Kita berdoa untuk menunjukkan kehambaan kita, agar diri ini sadar bahwa kita lemah dan berhajat pada Allah ‘Azza Wa Jalla, Allah ‘Azza Wa Jalla yang membuat kita kuat, Allah ‘Azza Wa Jalla yang akan memberi kita solusi.

Untuk setiap masalah yg kita hadapi, Allah ‘Azza Wa Jalla sudah menyediakan solusi untuk kita.

Menyadari hal ini, Alhamdulillah, ku jalani hari itu dengan lebih ringan dan senang.. dan aku bersyukur pada Allah ‘Azza Wa Jalla atas solusi-solusi yg Allah ‘Azza Wa Jalla berikan, atas nikmat yg tersembunyi dibalik masalah tersebut, atas segalanya.

Dalam kesempatan ini, sms-sms pelajaran dari Ustadz Yusuf Mansur sepertinya pas untuk kita simak dan ambil hikmahnya…

Semoga kita terus bersemangat untuk beribadah, mendekat pada Allah ‘Azza Wa Jalla.

Kita mantabkan hati dan niat kita untuk memperbanyak ibadah, untuk mendekat pada Allah ‘Azza Wa Jalla.

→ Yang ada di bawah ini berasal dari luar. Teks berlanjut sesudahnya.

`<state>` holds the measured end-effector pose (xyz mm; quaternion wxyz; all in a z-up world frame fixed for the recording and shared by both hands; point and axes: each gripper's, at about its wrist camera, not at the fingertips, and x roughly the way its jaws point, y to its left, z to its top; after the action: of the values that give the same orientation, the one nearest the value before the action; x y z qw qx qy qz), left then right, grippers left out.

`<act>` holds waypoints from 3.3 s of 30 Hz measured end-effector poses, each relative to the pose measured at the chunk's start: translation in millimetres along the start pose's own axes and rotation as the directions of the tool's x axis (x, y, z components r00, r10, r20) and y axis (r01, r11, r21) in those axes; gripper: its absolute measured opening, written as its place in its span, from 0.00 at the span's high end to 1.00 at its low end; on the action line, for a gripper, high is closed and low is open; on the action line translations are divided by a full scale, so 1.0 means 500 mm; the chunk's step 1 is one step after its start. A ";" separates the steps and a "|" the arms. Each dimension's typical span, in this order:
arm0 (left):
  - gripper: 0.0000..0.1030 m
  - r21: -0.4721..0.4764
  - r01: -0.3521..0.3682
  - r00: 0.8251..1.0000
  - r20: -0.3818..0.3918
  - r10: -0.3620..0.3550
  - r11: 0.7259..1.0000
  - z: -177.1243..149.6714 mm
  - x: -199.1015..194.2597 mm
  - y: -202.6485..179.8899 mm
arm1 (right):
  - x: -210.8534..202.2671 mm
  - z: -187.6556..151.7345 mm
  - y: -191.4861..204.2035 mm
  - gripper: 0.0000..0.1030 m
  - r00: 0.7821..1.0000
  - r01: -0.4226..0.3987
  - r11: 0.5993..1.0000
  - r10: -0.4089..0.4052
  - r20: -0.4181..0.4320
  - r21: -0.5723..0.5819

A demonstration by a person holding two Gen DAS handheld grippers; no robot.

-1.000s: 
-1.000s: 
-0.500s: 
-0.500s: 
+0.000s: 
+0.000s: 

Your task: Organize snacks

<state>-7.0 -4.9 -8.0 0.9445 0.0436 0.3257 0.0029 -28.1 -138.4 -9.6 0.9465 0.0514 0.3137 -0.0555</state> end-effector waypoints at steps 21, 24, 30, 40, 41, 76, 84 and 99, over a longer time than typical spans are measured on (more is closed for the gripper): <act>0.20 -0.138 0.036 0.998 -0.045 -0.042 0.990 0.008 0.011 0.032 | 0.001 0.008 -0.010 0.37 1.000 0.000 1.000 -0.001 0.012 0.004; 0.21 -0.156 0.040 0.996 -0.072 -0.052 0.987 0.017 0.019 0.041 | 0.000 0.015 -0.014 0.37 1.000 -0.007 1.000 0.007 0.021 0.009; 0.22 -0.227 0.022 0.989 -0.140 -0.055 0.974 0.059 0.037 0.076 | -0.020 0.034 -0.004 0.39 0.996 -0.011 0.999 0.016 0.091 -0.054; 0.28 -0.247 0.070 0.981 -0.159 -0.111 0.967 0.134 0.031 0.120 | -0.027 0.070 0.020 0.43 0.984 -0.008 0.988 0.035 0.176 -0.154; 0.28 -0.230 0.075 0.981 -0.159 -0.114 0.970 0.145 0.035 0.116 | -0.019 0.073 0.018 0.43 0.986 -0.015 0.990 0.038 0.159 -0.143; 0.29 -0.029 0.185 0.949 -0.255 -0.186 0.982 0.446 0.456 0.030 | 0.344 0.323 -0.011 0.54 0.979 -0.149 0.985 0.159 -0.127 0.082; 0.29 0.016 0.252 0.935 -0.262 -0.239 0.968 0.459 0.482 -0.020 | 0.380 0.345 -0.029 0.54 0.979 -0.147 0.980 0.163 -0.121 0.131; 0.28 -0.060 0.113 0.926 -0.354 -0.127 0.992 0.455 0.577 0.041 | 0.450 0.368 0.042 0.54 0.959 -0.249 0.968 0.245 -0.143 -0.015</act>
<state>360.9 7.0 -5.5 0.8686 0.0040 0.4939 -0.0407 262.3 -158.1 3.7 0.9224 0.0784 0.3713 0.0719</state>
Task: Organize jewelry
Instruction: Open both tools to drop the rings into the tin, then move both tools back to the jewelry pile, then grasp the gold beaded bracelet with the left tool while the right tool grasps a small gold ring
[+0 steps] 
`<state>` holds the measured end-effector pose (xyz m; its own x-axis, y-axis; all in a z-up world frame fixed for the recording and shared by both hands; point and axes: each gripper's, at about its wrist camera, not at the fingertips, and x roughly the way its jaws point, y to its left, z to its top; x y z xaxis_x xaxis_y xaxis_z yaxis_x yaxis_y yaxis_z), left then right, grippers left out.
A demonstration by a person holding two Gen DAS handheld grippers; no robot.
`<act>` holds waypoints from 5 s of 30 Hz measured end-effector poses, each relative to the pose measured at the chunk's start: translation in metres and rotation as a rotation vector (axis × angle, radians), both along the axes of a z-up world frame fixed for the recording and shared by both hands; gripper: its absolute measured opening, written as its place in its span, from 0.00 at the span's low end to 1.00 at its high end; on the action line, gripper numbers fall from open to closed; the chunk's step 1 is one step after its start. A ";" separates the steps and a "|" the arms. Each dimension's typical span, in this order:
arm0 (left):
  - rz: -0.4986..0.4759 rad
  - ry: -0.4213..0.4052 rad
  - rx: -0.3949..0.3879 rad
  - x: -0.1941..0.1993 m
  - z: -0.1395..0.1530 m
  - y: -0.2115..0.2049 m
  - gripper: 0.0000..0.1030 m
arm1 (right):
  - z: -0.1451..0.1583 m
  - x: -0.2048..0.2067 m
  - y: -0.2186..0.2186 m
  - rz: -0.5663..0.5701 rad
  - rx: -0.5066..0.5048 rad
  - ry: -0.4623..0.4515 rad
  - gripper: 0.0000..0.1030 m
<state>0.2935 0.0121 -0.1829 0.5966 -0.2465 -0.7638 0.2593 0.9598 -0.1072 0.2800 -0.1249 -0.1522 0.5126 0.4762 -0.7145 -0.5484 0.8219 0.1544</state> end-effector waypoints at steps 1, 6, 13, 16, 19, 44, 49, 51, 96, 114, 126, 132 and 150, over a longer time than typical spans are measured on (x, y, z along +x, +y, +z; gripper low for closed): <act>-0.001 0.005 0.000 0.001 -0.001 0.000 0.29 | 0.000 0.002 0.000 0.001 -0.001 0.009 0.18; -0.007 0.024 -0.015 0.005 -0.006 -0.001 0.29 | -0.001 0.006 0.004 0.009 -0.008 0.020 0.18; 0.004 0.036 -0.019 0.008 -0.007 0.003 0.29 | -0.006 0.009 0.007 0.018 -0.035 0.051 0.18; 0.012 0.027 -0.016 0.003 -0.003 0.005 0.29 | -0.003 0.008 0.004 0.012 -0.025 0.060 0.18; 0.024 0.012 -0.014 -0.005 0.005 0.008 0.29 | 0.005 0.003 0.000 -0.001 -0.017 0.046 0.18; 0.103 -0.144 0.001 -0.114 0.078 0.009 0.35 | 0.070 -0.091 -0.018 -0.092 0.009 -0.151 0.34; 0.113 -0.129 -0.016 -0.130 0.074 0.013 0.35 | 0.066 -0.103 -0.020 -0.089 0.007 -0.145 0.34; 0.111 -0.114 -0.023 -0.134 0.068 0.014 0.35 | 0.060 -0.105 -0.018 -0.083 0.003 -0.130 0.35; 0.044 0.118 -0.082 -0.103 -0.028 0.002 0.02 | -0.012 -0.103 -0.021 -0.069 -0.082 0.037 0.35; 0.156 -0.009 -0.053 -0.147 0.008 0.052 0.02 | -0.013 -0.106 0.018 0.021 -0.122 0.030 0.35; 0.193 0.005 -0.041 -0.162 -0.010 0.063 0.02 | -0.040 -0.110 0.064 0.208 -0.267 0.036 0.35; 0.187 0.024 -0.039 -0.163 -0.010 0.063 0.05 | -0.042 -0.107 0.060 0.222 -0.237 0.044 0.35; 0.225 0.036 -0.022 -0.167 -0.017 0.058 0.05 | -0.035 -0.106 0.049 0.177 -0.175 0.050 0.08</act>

Dan kita paksa diri kita utk memperbanyak ibadah pada Allah ‘Azza Wa Jalla.. insya Allah, semoga kita dikaruniai Allah ‘Azza Wa Jalla sehingga kita bisa merasakan lezatnya ibadah..amin

SMS-SMS dari Ustadz Yusuf Mansur:

(+) 0813112xxxxx:
Ass, ustadz, mhn sharingkan motivasi, taushiyah dan pndpt antum, rasanya ana blm memperoleh "percepatan" dari riyadhoh ana, mhn doanya, smg antum mndpt Umrah Makbulah. kalo sempet bls Wass.L Bekasi.

(-) Ustadz Yusuf Mansur: Teruskan saja. Istiqamahkan saja. Jangan banyak "merasa".
Saya pribadi menempuh perjalanan lebih dari 1x riyadhah.
Ada banyak kawan antum yg lain.
Ustadz Haji Jaya Rukmana, pimpinan Daarul Qur’an Bulak Santri menempuh perjalanan 4x riyadhah. Akhirnya tercapai hajat. Dan efek positifnya, badan sehat, ibadah pun jadi istiqamah. Sbb latihannya panjang 40 hari x 4 = 160hr.
Subhaanallaah.
Ok ya? Dinikmati prosesnya.

———- berikut sms kasus yg lain ————-

sms I:
(+) Pak Kyai,Kami dari Pesantren NH di Kr, di pinggir sungai c.
Jika berkenan kami kirim No.Rekening.
sms II:
(+) Assalaamu’alaikum..Pak Kyai.
Sy minta bantuan beli beras buat makan santri,16org yg tdk mampu ditanggung oleh Pesantren.DEMI ALLOH Pagi ini santri tdk puny beras,Pak Kyai

(-) Ustadz G, dulu juga saya begitu.
Mau jajal sesuatu yg lbh dahsyat ketimbang sms pagi ini dan bantuan saya?

Rapatkan barisan santri. Dlm keadaan lapar, tegakkan shalat sunnah 2 rakaat.
Khusus minta makanan. Kemudian setelahnya baca yaasiin dan waaqi’ah.
Gemuruhkan juga langit dg yaa fattaahu yaa rozzaaqu. 111x.
Dan tutup rapat2 dari meminta kepada manusia meskipun namanya ikhtiar.

InsyaAllah tidak ada pembelajaran tauhid yg hebat kecuali skrng. Jajal lagi ya. Situasinya lagi pas buat belajar keyakinan. InsyaAllah saya bersedia diskusi lagi, trutama ttg sms yg sifatnya menawarkan amal, bukan minta. Sbb perbedaannya tipis. Salah2 malahan tauhidnya jelek.

Jajal dulu ya. Andai ketemu makanan malam pun, ga apa2. Silahkan dulu ya. Makin sering berlapar2, makin ketemu Allah. Nanti Allah naikkan derajatnya ustadz dan santri serta pesantren. Saya doakan dari depan Ka’bah. Salam, Yusuf Mansur.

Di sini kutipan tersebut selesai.